Los aprendizajes de nuestros niños y jóvenes agonizan y el sistema educativo argentino se parece más a un fraude que a una verdadera política pública. Este fenómeno no fue repentino sino más bien es el resultado de un proceso que se viene dando desde hace ya varias décadas. Recientemente lo vimos reflejado una vez más con la contundencia de los resultados trágicos de las pruebas escolares de la UNESCO. Los rankings educativos mundiales, regionales y provinciales son muy útiles porque permiten comparar: con las mismas reglas de juego podemos ver cómo se posiciona cada país y la pérdida de escalones en estos rankings es una clara señal de alarma para aquellos que quieran verla. Las evaluaciones estandarizadas no son tótem a reverenciar, pero son importantes para conocer logros y déficits. Son un muy buen primer paso para revertir la trágica problemática del retroceso de los aprendizajes que impacta directamente en la construcción de proyectos de vida felices de los chicos que contribuyan de manera productiva en la sociedad.
Desde 1993, cuando comenzamos con pruebas de UNESCO o cada vez que hacemos pruebas nacionales -que hace dos años no se hacen en el nivel medio-, se genera un fenómeno de sorpresa: docentes, directivos, padres, alumnos, dirigencia política y la comunidad educativa buscamos culpables y ensayamos explicaciones frente a esos resultados que no dejan de empeorar. Creo que hemos llegado a un punto de quiebre en el que al estado actual de la educación de nuestro país le urge que nos tomemos un momento de reflexión para repensar (nos) el camino.

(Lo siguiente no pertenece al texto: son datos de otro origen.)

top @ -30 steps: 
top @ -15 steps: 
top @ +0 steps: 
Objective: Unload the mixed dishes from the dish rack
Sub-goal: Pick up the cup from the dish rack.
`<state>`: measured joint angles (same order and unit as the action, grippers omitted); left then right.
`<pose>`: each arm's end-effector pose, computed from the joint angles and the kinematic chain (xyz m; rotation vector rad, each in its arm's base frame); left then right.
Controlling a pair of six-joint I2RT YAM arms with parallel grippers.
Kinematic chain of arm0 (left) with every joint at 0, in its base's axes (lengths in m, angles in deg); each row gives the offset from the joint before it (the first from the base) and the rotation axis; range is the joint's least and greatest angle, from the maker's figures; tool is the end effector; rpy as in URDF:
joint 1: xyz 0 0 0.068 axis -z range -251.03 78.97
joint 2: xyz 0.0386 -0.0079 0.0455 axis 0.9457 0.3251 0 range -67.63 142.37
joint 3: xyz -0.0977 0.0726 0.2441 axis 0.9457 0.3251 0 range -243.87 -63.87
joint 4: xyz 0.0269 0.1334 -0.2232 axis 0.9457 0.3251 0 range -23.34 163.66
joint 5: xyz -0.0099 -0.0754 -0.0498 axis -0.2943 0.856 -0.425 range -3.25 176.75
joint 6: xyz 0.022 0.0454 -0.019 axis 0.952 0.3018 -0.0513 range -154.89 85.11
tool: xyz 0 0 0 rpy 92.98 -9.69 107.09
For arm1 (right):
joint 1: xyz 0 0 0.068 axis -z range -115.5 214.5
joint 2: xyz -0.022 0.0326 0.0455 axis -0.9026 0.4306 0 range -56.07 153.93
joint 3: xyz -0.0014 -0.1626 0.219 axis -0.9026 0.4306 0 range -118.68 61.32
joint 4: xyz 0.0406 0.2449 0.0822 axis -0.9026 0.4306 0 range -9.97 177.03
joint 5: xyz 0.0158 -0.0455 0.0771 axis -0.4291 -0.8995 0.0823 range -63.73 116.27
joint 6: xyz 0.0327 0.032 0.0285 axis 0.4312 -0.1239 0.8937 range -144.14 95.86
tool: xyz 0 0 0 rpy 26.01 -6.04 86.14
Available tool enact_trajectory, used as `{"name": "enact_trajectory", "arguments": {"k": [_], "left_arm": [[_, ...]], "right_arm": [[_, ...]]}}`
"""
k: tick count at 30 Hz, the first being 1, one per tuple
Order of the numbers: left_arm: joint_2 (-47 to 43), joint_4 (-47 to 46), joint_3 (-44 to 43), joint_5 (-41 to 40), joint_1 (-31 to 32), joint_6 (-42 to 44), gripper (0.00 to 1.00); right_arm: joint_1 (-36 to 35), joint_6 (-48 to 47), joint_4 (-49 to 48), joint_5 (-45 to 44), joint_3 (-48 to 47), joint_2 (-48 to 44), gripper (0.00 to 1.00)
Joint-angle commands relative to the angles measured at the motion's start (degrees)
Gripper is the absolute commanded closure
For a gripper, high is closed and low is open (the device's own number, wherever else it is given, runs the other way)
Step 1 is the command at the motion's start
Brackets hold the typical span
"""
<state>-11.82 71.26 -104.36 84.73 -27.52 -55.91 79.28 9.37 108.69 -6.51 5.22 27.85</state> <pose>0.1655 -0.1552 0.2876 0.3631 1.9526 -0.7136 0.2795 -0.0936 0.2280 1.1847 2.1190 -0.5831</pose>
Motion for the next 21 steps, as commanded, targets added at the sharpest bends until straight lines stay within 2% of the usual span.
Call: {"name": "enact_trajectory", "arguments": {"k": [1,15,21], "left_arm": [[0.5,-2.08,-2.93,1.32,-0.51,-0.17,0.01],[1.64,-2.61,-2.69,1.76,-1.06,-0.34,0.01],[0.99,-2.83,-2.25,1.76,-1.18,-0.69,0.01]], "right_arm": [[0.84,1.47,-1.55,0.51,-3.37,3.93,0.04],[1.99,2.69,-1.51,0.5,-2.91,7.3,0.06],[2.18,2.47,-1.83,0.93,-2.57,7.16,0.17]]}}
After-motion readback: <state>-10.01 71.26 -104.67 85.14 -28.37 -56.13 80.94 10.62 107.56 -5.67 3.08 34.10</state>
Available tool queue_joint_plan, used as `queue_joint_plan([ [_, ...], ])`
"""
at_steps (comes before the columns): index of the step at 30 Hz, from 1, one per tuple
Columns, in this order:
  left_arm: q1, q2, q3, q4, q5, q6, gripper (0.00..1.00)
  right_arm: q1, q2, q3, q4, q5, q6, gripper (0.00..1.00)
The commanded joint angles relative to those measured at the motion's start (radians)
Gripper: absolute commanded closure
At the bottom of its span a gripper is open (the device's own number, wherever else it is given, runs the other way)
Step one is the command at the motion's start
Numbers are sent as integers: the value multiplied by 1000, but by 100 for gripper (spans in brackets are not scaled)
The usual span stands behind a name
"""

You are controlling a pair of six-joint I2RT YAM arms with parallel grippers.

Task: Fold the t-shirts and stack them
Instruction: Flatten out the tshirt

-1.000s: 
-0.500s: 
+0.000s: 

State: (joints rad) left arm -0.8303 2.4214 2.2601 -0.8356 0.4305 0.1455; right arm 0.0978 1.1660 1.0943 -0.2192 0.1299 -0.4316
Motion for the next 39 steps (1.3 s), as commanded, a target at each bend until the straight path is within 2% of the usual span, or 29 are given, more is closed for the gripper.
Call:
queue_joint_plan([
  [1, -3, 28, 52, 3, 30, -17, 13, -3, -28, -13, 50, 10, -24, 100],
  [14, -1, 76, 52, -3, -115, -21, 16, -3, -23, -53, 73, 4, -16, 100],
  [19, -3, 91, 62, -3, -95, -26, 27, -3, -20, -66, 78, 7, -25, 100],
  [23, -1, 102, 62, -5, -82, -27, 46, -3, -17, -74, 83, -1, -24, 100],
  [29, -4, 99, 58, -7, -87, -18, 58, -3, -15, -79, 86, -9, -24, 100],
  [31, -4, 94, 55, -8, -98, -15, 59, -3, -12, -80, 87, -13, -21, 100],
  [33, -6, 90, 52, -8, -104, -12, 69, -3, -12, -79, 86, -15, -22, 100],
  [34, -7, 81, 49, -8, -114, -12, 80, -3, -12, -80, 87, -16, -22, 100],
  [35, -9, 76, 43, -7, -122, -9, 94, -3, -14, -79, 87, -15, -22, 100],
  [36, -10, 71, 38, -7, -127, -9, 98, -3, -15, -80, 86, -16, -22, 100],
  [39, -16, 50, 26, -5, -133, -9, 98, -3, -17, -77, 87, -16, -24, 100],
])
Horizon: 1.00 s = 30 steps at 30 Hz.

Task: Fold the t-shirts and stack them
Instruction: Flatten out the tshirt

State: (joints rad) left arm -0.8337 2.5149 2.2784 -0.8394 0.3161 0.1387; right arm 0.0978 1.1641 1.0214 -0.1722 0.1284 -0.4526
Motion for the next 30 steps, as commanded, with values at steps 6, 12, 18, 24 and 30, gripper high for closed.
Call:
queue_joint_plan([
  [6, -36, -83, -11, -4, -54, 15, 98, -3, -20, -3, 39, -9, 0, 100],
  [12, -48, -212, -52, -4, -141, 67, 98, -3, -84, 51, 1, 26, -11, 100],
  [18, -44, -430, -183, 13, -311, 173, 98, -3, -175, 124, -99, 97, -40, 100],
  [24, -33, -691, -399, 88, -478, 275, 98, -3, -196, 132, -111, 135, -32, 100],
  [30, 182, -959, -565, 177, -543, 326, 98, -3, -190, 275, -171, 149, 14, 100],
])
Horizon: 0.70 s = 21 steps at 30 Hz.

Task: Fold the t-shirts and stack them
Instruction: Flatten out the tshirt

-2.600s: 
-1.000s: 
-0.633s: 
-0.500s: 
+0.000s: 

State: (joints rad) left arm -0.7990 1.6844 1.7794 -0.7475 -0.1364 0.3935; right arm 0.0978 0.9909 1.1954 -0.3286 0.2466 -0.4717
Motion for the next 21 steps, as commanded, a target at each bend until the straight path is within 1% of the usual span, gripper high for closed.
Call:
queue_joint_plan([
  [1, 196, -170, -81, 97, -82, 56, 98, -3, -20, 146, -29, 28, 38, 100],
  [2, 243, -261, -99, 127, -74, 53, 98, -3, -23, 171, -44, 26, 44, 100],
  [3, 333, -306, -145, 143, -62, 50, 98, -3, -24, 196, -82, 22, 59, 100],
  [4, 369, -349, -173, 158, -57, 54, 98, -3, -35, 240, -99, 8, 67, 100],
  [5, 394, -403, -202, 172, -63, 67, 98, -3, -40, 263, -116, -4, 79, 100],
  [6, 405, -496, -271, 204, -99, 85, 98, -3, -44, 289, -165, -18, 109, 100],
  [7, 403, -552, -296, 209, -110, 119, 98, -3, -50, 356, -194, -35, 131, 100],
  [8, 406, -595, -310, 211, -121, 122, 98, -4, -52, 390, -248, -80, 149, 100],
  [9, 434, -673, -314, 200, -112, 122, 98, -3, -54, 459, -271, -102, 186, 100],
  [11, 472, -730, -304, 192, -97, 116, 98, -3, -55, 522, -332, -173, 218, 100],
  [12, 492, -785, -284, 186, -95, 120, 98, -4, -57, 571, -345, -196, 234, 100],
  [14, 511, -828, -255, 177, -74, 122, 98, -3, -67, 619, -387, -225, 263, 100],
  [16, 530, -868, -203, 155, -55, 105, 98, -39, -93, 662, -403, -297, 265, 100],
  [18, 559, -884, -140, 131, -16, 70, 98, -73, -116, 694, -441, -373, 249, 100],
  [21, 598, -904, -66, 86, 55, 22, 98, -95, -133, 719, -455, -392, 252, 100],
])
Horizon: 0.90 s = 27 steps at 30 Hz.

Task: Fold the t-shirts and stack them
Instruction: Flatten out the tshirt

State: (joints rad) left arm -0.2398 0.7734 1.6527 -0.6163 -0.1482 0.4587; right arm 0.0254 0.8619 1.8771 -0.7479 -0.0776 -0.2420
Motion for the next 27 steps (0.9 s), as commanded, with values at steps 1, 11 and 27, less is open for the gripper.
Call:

Sin duda, es necesario diagnosticar las situaciones para poder mejorarlas porque pensar políticas educativas a largo plazo sin mediciones es un engaño al igual que tener mediciones y que no sean utilizadas para replantear la política educativa. La evaluación debe ser constante, continua y sostenible y estar pensada de forma general pero también contextual para lograr generar no sólo datos sino también información y evidencias, todo lo cual nos permitirá construir y repensar la educación de nuestro pueblo en consonancia con su realidad, cultura, y desafíos. Sabemos que es más difícil y desafiante enseñar en contextos donde la inequidad ha dejado su huella; en un país en el que tenemos a más de la mitad de los chicos bajo la línea de pobreza. Pero es aquí donde se juega la calidad de nuestro conocimiento profesional en todas las aristas que atraviesan a la educación. La tarea es seguir luchando por una verdadera educación de calidad que contenga una visión transversal y sobre todo multidimensional con estrategias pedagógicas que respondan a las necesidades y a las oportunidades de aprendizajes de nuestros chicos.
A todos nos corresponde la tarea de defender los espacios de evaluación, con una impronta ajena a los poderes ejecutivos de turno y con la convicción de que el sistema educativo debe cambiar su rumbo. Evaluar nos da datos, y el conocimiento de esos datos marca responsabilidades que deberán ser asumidas por quienes corresponda. ¿Con que cara vamos a mirar a las generaciones que están atravesando el sistema educativo a las que no logramos darles las herramientas correctas? ¿Qué nos van a decir aquellos a los que los han dejado sin clases durante casi dos años, empeorando aún más esta situación?
Los líderes políticos de todas las líneas partidarias deberíamos acordar entonces en la continuidad de las evaluaciones; los poderes ejecutivos buscar nuevas estrategias para apoyar a las escuelas y a los equipos docentes en forma eficaz y continua.
Escuchando la voz de los diferentes actores de la sociedad y de las comunidades educativas es que podremos generar una red de acuerdos que permita sostener las políticas de evaluación, tan defenestradas, entre otros, por los sindicatos docentes y el gobierno nacional. La prioridad debe ser avanzar urgentemente en modificar prácticas áulicas enquistadas y sostenidas a pesar de la evidencia de los resultados que, históricamente se negaron a ver.